▸ Information supplied:
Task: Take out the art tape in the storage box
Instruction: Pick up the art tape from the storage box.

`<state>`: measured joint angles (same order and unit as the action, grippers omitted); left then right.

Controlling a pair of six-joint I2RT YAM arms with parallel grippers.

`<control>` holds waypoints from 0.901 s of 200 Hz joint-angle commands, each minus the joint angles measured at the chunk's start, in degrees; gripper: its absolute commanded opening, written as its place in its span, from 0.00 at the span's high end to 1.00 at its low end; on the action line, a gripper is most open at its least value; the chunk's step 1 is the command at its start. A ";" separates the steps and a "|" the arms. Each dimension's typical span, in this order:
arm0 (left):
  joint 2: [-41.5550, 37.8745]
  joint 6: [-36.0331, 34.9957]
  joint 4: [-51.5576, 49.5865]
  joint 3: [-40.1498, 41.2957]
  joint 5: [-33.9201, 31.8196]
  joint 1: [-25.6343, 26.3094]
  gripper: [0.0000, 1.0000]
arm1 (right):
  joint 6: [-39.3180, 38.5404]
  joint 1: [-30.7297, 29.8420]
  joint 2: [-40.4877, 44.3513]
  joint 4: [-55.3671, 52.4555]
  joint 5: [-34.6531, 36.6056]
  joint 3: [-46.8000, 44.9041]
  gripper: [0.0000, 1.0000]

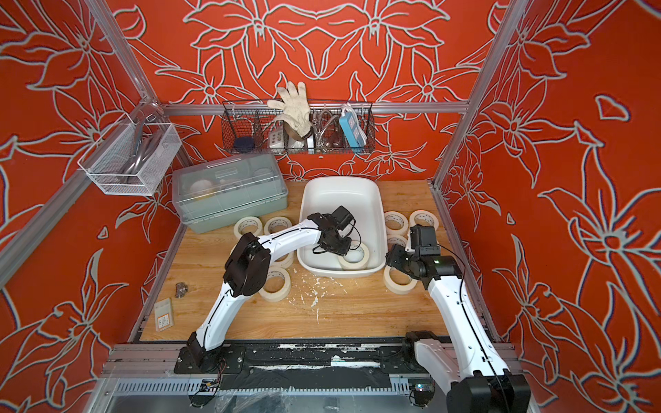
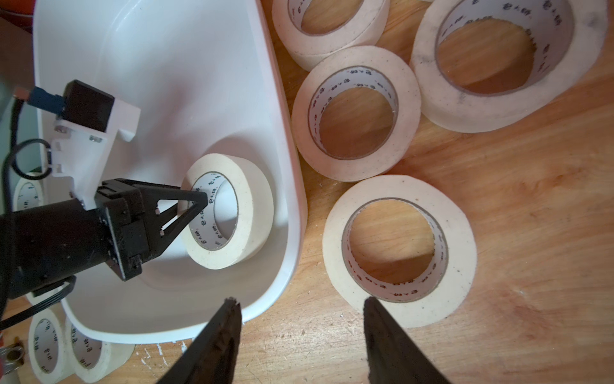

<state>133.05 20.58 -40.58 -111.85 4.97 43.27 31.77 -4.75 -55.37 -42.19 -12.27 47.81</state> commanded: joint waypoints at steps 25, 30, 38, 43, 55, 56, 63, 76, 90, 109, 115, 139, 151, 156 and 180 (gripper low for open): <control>-8.66 2.21 -4.89 1.12 -6.17 0.36 1.00 | -0.31 -0.15 -1.33 0.64 -4.27 2.81 0.30; -9.33 2.23 -5.51 1.16 -6.96 0.42 1.00 | 0.14 -0.31 -1.53 0.52 -3.59 3.11 0.30; -10.30 2.17 -6.52 1.20 -8.00 0.59 1.00 | 0.35 -0.51 -1.77 0.64 -2.62 3.41 0.29; -10.97 1.92 -7.01 1.20 -8.60 0.71 1.00 | 0.38 -0.77 -1.98 0.96 -2.22 3.63 0.29; -12.67 1.56 -8.11 1.53 -10.53 1.24 1.00 | 0.56 -1.25 -2.55 1.39 -1.73 4.15 0.29; -12.83 1.56 -8.24 1.54 -10.70 1.31 1.00 | 0.57 -1.33 -2.59 1.40 -1.71 4.18 0.29; -13.76 1.37 -8.83 1.62 -11.73 1.59 1.00 | 0.74 -1.77 -3.08 1.58 -1.70 4.67 0.28; -15.28 1.06 -10.27 1.56 -13.12 2.12 1.00 | 1.09 -2.89 -4.00 1.68 -1.78 5.71 0.29; -16.40 1.02 -12.53 0.91 -14.89 2.68 1.00 | 1.41 -4.48 -4.99 1.86 -2.04 7.12 0.28; -17.79 0.92 -15.46 -0.14 -17.43 3.47 1.00 | 1.80 -7.40 -6.16 2.18 -1.71 9.01 0.29; -18.34 0.90 -15.93 -0.16 -18.15 3.75 1.00 | 2.03 -8.44 -6.52 2.20 -1.79 9.59 0.29; -20.43 1.10 -16.55 0.79 -19.44 4.28 1.00 | 2.81 -12.63 -8.37 3.21 -2.40 11.62 0.29; -21.35 1.34 -16.57 1.48 -19.56 4.33 1.00 | 3.01 -14.59 -9.51 3.83 -2.80 12.62 0.29; -21.62 1.39 -16.57 1.73 -19.64 4.28 1.00 | 3.11 -15.32 -10.03 4.19 -3.04 12.93 0.29; -23.71 1.85 -16.50 3.25 -19.78 4.42 1.00 | 3.36 -17.65 -12.74 4.97 -3.95 14.26 0.29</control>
<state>113.78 21.89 -56.31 -109.51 -13.06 47.59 34.04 -20.49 -65.95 -38.39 -15.35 59.86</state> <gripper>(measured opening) 0.228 0.707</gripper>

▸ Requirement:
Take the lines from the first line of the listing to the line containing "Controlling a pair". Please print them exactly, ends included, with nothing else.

▸ Result:
Task: Take out the art tape in the storage box
Instruction: Pick up the art tape from the storage box.

`<state>`: measured joint angles (same order and unit as the action, grippers omitted); left then right.

Controlling a pair of six-joint I2RT YAM arms with parallel grippers.

The answer has been written out in full.